大きな熊が来る前に、おやすみ

「大きな熊が来る前におやすみ」島本理生(2005)☆☆☆★★
※[913]、国内、現代、小説、DV、家族
 新潮2006年1月号掲載

!ネタばれあり!未読者は注意願います。


ちょっと反則。今日、図書館で調べ物をしていた。途中、煮詰まって、逃避行動。雑誌コーナーで「新潮」を見かけ、手にとってみると島本理生の名前(本当は舞城王太郎もあった。でも無視)。雑誌掲載を論評しだすとキリがないので、普段はやめてるのだが、今とても気になる作家島本理生だから、許せ。「ナラタージュ」もまだ遠いし。
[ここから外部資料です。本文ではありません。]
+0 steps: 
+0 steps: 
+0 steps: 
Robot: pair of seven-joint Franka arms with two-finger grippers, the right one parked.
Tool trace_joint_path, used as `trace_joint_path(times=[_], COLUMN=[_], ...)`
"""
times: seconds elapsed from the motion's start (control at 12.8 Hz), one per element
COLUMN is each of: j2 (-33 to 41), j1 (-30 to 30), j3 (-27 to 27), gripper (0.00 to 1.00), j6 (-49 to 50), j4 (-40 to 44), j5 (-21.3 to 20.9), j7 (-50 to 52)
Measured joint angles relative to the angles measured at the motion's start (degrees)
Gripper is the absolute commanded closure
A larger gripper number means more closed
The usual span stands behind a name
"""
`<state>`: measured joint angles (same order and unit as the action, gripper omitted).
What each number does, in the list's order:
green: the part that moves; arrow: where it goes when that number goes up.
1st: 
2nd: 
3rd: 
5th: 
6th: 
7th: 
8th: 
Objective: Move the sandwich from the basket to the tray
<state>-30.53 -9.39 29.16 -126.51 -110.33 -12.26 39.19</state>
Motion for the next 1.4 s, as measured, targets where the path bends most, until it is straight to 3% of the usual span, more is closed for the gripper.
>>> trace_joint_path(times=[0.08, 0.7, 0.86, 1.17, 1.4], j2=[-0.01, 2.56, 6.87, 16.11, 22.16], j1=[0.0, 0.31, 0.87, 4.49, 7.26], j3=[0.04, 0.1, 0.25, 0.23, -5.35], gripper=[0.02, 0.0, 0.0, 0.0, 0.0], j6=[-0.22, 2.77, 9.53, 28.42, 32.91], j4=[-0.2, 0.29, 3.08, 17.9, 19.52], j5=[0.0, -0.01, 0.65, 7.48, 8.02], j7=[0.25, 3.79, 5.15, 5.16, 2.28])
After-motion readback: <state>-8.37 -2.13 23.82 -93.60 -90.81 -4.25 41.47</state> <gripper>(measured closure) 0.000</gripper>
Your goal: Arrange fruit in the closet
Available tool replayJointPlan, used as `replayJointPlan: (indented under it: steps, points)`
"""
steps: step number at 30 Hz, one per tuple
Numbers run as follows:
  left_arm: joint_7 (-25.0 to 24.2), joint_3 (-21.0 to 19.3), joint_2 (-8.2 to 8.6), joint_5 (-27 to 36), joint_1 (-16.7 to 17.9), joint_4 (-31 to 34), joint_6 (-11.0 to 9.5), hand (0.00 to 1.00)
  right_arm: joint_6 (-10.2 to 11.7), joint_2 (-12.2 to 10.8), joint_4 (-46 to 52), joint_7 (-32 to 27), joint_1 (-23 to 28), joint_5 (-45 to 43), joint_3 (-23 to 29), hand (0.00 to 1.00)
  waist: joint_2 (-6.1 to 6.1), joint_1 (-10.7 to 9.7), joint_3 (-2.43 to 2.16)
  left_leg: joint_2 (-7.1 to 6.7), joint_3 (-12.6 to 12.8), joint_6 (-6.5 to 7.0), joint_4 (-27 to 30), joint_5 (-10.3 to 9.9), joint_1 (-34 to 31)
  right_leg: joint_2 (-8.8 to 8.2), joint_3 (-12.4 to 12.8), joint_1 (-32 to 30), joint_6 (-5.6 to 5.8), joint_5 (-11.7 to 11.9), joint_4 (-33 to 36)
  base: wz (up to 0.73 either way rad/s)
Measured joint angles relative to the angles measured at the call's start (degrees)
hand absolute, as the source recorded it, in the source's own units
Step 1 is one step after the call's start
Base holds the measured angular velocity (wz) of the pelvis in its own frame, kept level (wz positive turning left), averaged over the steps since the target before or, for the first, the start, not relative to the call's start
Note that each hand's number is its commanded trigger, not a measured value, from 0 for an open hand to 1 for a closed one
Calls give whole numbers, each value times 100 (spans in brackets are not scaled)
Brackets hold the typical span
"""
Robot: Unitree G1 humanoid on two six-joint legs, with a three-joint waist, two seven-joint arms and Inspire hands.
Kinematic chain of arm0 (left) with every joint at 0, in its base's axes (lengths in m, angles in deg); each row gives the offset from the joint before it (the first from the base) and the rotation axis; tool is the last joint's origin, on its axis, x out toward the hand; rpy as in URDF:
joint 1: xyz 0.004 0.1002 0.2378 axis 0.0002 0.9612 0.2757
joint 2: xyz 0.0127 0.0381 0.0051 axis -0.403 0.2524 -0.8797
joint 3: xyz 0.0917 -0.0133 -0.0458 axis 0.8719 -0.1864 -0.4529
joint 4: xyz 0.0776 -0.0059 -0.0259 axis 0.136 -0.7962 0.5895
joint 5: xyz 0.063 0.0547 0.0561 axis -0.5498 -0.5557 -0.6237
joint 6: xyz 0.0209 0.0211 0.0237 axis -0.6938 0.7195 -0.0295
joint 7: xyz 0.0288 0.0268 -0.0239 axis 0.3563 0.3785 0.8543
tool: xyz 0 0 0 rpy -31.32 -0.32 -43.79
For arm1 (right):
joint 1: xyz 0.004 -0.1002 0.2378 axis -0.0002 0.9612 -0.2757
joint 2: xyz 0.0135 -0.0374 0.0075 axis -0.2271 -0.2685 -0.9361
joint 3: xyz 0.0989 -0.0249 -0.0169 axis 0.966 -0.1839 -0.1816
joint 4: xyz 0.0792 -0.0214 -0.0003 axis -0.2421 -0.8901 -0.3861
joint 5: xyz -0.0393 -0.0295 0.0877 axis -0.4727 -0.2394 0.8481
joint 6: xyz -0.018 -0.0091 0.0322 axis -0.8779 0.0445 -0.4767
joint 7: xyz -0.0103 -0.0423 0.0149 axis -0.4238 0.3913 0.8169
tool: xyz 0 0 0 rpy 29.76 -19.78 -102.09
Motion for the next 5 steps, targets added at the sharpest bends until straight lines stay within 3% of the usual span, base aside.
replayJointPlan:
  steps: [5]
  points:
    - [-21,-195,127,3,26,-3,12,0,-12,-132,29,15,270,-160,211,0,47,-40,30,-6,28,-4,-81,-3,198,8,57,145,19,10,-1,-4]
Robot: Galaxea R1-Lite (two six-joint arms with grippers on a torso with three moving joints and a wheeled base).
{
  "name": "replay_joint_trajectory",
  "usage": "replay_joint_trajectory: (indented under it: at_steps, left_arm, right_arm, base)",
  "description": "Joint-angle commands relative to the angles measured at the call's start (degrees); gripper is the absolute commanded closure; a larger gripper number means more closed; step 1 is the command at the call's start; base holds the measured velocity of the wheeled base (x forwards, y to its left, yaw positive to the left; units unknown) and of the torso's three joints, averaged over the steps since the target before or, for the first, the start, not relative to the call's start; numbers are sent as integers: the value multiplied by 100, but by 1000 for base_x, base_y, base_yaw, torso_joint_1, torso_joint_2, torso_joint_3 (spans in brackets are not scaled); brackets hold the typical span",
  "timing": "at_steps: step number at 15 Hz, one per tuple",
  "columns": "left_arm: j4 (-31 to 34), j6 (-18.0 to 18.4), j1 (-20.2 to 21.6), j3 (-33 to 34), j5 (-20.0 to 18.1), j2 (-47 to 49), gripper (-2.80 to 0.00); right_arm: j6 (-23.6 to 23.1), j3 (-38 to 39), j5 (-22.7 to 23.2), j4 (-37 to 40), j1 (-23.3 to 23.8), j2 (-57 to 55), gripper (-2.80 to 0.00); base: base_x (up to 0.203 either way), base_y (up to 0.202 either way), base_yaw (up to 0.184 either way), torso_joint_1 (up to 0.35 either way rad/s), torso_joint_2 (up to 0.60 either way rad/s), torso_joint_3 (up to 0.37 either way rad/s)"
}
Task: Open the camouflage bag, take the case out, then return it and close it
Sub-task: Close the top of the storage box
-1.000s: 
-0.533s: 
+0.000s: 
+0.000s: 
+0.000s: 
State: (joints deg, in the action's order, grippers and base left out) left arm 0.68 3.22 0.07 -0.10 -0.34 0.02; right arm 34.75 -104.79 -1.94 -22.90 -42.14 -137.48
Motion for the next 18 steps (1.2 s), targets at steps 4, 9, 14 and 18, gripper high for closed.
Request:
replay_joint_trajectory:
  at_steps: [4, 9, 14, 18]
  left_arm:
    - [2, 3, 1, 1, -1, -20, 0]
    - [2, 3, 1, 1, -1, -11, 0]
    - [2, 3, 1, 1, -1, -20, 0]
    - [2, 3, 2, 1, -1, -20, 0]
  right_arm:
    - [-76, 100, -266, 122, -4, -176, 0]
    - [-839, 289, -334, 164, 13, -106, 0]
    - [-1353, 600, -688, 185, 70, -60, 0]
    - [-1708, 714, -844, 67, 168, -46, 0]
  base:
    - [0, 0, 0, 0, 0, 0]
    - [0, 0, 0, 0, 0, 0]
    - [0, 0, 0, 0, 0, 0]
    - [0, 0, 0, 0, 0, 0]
正直、困惑。どうしたら、いいんだろう。もし、島本理生の行く方向が、僕が島本理生に望む方向と違った方へ進み、それがやはり僕のどうしてもダメな方向なら、僕は、もう島本理生を読めなくなる。そう思った。
ぼくは、島本理生に徒に性に走って欲しくない、そして、素直にまっすぐに伸びて欲しい。いまどきでない方へ、そう希う。でも、島本理生は、またもやとんでもないほうへ進んでしまった。DV。うむむ。


勿論、島本の描くラストは、それを乗り越える明日を描く。明日を目指そうとする二人を描く。でも・・。
よく言えばそれは希望、しかし悪く言えば、この主人公の二人が本当にそれを乗り越えられる確証が得られなかった。キレイゴトで終わらせた?


つきあって半年、ほぼ同じ時間を同棲する珠美と徹平。ときに結婚の話さえ出るほど馴染む二人。そんな、二人の生活だが、夜寝るとき、珠美は必ず徹平と手をつなぎ寝る。子供の頃から眠りが浅く、毎夜、今夜はぐっすり熟睡できますようにと祈る。
子供の頃、父親から「はやく寝ないと大きな熊が来て食われるぞ」と脅され、寝かしつけられた。父の母であるおばあちゃんに、父も同じように言われたという。
徹平を見ていると、父を思い出す。プライドが低い振りして、本当は自我の固まり。そしてそれを完璧に隠しきれない不器用さ。
あの夜のこと。恐怖でも、痛みでもない、過去の焼き直し。それは、些細な始まりだった。ほんの茶目っ気のつもりで珠美がしたことに、反応した徹平。「暴れたら、押さえつけないと」「−いったん始めたら、途中でやめられない」
暴力を振るわれた子供は大人になってからもそういう状況を選ぶ傾向にあるというのは嘘だと思っていた。
今まで、つきあった人に手をあげられたことなどなかった。それなのに。
珠美の幼い頃の記憶。何かと暴力で叱り付ける父親。見て見ぬ振りをする母。父は珠美に言った、言葉でわかるようになったから、身体で教える必要はなくなった。しかし、珠美に心の傷は残った。
徹平。弟との過去。そこには、言葉では理解させられず、暴力でしか屈服させられなかった過去があった。
そんなある日、徹平の子供を妊娠したことに気づく珠美。徹平に告げた。自分の部屋に閉じこもる徹平。家を出る珠美。でも、戻るところがない。帰った部屋は荒れ狂っていた。そのなかで静かに呼吸する徹平。
二人で、いや三人で新しい生活を始めよう、そう決心をする二人。


たぶん、いい話。飲み込まれそうなDVという事実に立ち向かい跳ね除けようとする二人。しかし、どうも弱い。二人がDVに立ち向かうための何かが、作品のなかで強く二人に働きかけているならともかく、残念ながらそういう契機を発見できなかった。それが故に、キレイゴトに終わらせた感が否めない。
いや、むしろ、作中で語られているように「そういう環境で育った子は、同じ環境を作りやすい」という現実としての事実が圧倒的に強く、島本理生が狙った再生への道以上に、崩壊への序曲が鳴り響いているように感じられた。光に向かうラストのハズが、その光があまりに弱く、いつの間にかあたりは暗雲立ち込めてしまったような。


珠美と徹平、ともにそうした環境を受け継いでしまったふたり。そこに、残念ながら明るい未来が見えない。もし、無理に見ようとするならば、それは思いきり臭いものに蓋をした状態。それはまさしくキレイゴト。
大好きな、気になる作家だから。敢て苦言を呈したい。DVというテーマを軽々しく扱ってしまったのでは?


個人的にはDVは、理解できない世界。ありがたいことに、DVと遠い世界に生きてきた。そういう人の悲しい習性については頭で理解できるが、何故?と言わずには言えない。受容、認容を許すな!勇気をもって闘え!そして、決して、どんな甘言をもってして謝ってこようと赦してはいけない。強く、気高く、孤高に生きる強さを持って欲しい。